- **ASSIGNMENT**
Only the opening lines of the listing, through the one with "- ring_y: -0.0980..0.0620", are to be retyped, each exactly as it stands.

- **DATA FOR REVIEW**
_ _ _ _ _ _ _

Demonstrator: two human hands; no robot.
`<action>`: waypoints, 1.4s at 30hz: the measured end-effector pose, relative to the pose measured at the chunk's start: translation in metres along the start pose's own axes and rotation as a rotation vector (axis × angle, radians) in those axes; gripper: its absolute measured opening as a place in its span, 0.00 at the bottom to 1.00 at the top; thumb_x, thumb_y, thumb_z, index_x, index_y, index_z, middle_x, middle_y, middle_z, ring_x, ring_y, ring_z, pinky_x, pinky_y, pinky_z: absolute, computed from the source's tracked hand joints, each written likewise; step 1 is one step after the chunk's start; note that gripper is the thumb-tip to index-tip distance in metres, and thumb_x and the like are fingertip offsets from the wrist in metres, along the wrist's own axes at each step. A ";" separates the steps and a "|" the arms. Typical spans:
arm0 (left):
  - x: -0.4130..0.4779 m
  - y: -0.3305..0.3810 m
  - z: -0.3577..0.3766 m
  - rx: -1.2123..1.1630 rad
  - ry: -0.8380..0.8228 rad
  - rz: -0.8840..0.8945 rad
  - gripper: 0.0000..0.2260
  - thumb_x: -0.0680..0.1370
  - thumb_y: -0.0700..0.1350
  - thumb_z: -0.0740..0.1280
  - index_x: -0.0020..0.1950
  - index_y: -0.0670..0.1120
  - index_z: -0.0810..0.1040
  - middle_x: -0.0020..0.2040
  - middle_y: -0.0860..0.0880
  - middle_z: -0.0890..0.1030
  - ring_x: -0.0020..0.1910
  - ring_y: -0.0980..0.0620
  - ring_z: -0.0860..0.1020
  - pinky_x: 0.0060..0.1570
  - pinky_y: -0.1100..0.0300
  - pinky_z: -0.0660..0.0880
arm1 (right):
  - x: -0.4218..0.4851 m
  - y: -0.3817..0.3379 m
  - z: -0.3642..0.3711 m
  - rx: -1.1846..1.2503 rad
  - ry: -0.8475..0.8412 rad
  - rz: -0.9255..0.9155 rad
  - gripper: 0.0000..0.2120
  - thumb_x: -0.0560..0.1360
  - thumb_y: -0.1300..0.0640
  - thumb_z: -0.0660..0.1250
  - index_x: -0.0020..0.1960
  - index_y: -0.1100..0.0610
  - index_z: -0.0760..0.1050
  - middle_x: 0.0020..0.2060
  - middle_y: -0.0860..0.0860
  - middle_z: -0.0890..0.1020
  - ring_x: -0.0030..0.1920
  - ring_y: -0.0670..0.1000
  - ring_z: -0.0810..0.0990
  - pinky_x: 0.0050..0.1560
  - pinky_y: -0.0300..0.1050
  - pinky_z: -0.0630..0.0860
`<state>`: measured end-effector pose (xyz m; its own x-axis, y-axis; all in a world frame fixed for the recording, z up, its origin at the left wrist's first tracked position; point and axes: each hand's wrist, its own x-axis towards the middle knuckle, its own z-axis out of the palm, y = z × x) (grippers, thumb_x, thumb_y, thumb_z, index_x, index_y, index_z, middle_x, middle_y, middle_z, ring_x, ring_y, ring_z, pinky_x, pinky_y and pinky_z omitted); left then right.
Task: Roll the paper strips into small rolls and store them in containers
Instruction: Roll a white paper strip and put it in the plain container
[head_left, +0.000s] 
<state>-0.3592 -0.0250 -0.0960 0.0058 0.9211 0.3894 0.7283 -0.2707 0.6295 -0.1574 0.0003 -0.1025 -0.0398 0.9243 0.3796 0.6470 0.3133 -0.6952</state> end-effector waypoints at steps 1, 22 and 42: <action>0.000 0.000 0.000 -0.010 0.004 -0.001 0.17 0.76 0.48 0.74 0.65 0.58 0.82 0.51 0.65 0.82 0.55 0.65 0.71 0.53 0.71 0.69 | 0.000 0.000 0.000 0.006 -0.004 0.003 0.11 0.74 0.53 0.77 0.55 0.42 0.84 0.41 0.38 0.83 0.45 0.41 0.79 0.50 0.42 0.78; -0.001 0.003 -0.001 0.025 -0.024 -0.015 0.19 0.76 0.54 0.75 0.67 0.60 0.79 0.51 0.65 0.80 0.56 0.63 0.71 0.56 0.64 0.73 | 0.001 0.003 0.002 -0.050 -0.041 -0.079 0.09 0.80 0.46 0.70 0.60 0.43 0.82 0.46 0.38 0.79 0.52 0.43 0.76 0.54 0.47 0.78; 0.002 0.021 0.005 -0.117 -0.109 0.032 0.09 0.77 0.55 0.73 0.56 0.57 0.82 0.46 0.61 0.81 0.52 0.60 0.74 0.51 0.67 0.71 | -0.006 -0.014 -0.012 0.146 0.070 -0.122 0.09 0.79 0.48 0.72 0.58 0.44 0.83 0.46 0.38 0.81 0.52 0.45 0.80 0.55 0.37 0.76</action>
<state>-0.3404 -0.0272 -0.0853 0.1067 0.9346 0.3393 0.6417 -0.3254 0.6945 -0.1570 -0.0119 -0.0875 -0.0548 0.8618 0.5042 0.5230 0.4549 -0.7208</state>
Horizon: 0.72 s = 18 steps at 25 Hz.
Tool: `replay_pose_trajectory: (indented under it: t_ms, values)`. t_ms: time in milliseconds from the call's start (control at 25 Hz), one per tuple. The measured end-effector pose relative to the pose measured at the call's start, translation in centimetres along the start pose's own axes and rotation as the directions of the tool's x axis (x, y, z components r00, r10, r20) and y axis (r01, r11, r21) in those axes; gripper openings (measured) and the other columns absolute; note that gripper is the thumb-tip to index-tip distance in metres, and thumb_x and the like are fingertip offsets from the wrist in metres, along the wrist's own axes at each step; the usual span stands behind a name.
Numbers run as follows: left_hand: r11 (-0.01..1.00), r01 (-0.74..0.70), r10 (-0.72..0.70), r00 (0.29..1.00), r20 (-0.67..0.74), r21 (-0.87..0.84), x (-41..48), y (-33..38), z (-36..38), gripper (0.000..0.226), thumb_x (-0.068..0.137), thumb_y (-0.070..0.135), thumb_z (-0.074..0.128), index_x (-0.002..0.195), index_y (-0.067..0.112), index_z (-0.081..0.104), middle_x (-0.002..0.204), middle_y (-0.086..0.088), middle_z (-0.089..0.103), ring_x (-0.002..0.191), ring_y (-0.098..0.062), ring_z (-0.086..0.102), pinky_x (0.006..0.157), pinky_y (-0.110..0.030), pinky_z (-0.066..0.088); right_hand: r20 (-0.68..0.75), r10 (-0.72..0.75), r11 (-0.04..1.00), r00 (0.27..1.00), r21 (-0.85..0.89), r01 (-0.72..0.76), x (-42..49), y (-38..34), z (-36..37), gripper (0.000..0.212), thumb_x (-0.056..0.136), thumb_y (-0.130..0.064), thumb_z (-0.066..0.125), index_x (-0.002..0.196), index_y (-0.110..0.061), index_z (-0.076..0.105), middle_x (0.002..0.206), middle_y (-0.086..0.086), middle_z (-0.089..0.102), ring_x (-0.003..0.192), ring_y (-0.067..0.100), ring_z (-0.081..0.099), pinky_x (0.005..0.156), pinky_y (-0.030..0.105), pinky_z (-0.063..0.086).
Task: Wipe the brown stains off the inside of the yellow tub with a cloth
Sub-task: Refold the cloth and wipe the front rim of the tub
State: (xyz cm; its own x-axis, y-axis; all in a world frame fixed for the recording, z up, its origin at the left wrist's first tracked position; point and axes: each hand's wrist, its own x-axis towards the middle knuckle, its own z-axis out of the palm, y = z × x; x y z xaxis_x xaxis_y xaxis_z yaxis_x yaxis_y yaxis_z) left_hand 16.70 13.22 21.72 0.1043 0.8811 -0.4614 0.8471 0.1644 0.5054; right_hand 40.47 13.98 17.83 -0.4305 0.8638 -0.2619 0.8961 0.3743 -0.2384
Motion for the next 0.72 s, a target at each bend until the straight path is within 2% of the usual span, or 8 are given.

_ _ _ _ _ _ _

- **WRITTEN SOLUTION**
Demonstrator: two human hands; no robot.
`<action>`: waypoints, 1.4s at 30hz: the measured end-effector pose, relative to the pose measured at the chunk's start: translation in metres along the start pose's own axes and rotation as a rotation vector (axis × angle, radians) in those axes; gripper: its absolute measured opening as a place in its span, 0.00 at the bottom to 1.00 at the top; thumb_x, thumb_y, thumb_z, index_x, index_y, index_z, middle_x, middle_y, middle_z, ring_x, ring_y, ring_z, pinky_x, pinky_y, pinky_z: absolute, computed from the source's tracked hand joints, each written likewise; step 1 is one step after the chunk's start; note that gripper is the thumb-tip to index-tip distance in metres, and thumb_x and the like are fingertip offsets from the wrist in metres, along the wrist's own axes at each step. A ";" separates the steps and a "|" the arms. Typical spans:
arm0 (left):
  - x: -0.4130..0.4779 m
  - y: -0.3305..0.3810 m
  - z: -0.3577..0.3766 m
  - rx: -1.2123..1.1630 rad
  - ry: -0.8380..0.8228 rad
  - rz: -0.8840..0.8945 rad
  - gripper: 0.0000..0.2260
  - thumb_x: -0.0680..0.1370
  - thumb_y: -0.0700..0.1350
  - thumb_z: -0.0740..0.1280
  - index_x: -0.0020..0.1950
  - index_y: -0.0670..0.1120
  - index_z: -0.0810..0.1040
  - middle_x: -0.0020..0.2040
  - middle_y: -0.0860..0.0880
  - middle_z: -0.0890..0.1030
  - ring_x: -0.0020..0.1910
  - ring_y: -0.0980..0.0620

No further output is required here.